* _EXERCISE INSTRUCTIONS_: Please tally the lines in the data below that include the string "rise", and reply with only the total.

Dataset excerpts
══════

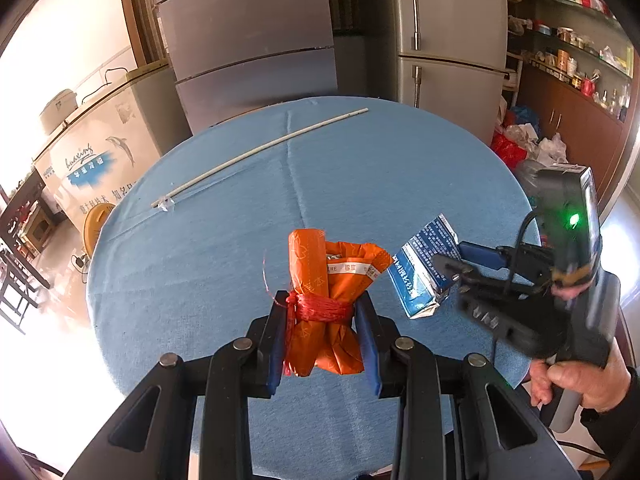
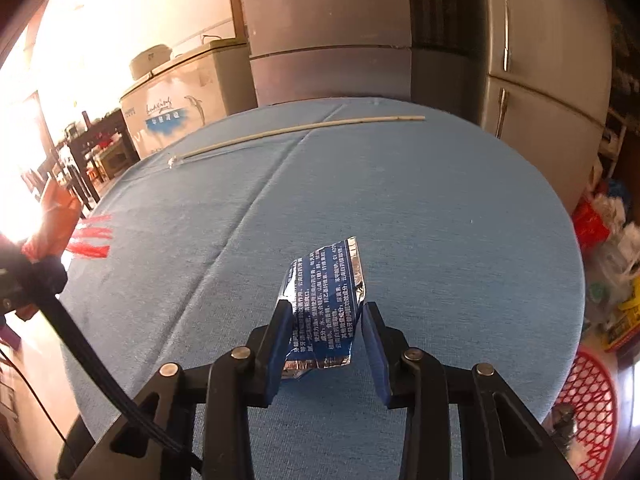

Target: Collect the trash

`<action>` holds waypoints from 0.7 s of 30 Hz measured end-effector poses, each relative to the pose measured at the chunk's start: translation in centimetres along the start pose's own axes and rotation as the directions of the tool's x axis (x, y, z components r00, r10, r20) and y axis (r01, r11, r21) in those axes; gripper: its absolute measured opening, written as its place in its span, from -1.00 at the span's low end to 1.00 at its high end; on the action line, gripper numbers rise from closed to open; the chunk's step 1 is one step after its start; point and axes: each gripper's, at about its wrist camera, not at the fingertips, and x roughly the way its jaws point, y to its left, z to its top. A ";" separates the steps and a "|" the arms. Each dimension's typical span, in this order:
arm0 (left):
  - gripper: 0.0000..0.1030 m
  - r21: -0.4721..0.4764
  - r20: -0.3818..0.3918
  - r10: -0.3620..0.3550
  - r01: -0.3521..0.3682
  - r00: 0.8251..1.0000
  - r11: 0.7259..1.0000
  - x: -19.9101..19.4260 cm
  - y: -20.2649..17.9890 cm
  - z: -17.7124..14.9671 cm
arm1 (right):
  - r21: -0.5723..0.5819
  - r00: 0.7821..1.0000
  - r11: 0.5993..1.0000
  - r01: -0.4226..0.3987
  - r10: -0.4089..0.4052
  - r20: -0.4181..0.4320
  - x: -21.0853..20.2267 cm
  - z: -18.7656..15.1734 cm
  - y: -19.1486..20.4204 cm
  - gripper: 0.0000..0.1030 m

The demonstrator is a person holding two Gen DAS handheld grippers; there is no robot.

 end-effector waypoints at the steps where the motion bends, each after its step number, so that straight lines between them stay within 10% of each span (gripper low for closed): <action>1: -0.35 -0.001 0.000 0.000 0.000 1.000 1.000 0.0 0.0 0.0 | 0.025 1.000 1.000 -0.015 0.016 -0.003 0.1 0.0 -0.5 -0.45; 14: -0.35 -0.011 -0.009 -0.008 0.008 1.000 1.000 0.3 0.4 0.0 | 0.339 0.989 0.932 -0.132 0.149 -0.023 -0.6 -1.2 -7.7 -0.55; 17: -0.35 -0.014 -0.009 -0.011 0.011 1.000 1.000 0.4 0.7 0.1 | 0.456 0.951 0.858 -0.236 0.301 -0.075 0.9 -1.2 -8.7 -0.45; 21: -0.35 -0.016 -0.009 -0.010 0.010 1.000 1.000 0.5 1.0 0.0 | 0.575 0.900 0.755 -0.314 0.429 -0.072 2.1 -2.3 -9.0 0.66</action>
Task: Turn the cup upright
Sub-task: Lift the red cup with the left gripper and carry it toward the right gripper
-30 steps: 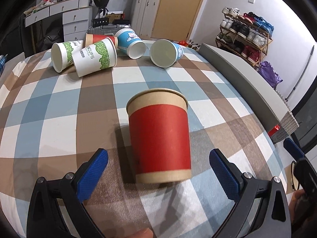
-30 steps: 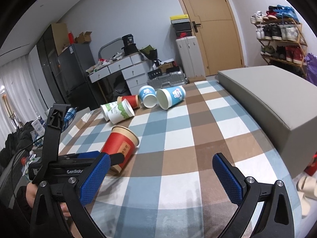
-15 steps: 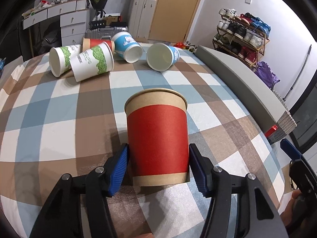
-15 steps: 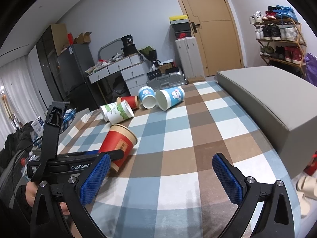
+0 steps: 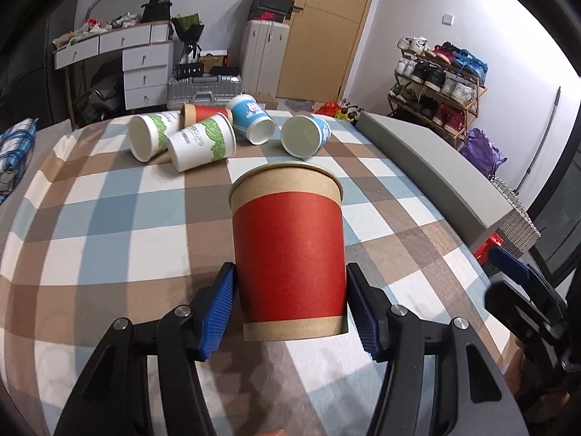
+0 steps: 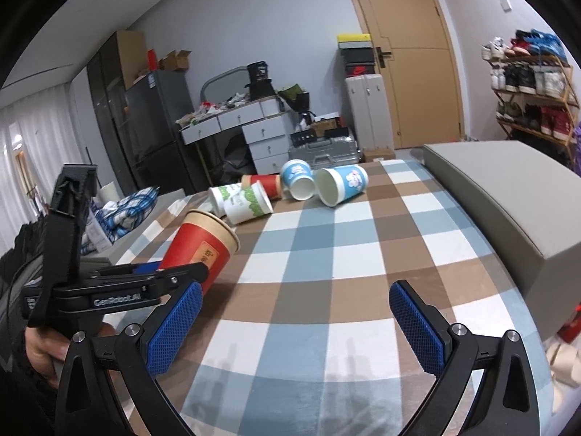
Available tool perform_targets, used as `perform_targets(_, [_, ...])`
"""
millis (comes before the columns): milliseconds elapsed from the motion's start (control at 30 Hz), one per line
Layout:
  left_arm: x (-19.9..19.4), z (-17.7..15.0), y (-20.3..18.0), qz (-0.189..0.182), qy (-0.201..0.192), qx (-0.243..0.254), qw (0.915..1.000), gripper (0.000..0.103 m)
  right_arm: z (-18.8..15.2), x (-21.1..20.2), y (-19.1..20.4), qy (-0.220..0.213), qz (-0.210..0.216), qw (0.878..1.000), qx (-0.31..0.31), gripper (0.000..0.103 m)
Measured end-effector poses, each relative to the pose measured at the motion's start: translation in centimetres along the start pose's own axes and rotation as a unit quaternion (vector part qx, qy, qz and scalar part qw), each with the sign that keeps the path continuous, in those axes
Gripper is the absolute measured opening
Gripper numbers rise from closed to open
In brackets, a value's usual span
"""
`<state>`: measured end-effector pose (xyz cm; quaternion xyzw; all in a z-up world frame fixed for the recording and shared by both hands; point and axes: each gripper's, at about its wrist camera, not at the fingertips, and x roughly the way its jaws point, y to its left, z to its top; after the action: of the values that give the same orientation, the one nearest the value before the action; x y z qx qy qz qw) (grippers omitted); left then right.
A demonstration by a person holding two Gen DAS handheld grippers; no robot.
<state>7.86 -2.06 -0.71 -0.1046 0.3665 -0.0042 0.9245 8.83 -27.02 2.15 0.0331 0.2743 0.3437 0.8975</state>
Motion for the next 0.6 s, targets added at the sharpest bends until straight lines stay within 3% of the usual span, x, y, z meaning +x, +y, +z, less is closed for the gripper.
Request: perform_targets(600, [-3.8,-3.0,0.8,-0.001,-0.037,0.006,0.9993,0.054,-0.1,-2.2,4.4,-0.014,0.022,0.998,-0.05,0.103])
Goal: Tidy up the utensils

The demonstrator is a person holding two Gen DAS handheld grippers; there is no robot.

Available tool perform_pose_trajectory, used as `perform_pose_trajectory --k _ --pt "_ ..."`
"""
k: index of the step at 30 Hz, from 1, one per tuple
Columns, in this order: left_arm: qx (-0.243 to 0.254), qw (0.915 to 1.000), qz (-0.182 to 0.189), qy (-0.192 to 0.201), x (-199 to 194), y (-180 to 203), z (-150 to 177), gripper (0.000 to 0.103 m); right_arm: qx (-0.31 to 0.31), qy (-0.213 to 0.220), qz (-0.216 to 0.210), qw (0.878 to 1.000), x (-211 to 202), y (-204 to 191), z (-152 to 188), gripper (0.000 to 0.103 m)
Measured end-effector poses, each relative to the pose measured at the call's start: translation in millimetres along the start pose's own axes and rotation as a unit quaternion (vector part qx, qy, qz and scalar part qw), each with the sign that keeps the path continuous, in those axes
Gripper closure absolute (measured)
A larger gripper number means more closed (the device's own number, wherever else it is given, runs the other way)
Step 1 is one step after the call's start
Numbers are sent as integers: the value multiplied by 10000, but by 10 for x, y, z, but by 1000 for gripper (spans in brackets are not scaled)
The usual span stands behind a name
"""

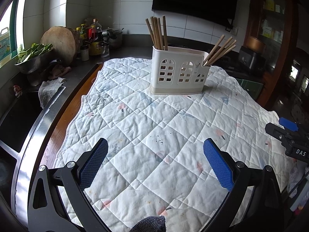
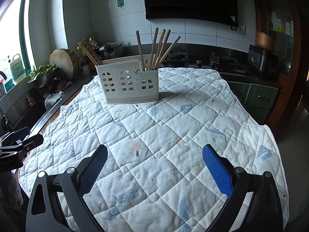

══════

* _SOLUTION FOR THIS TASK_: 2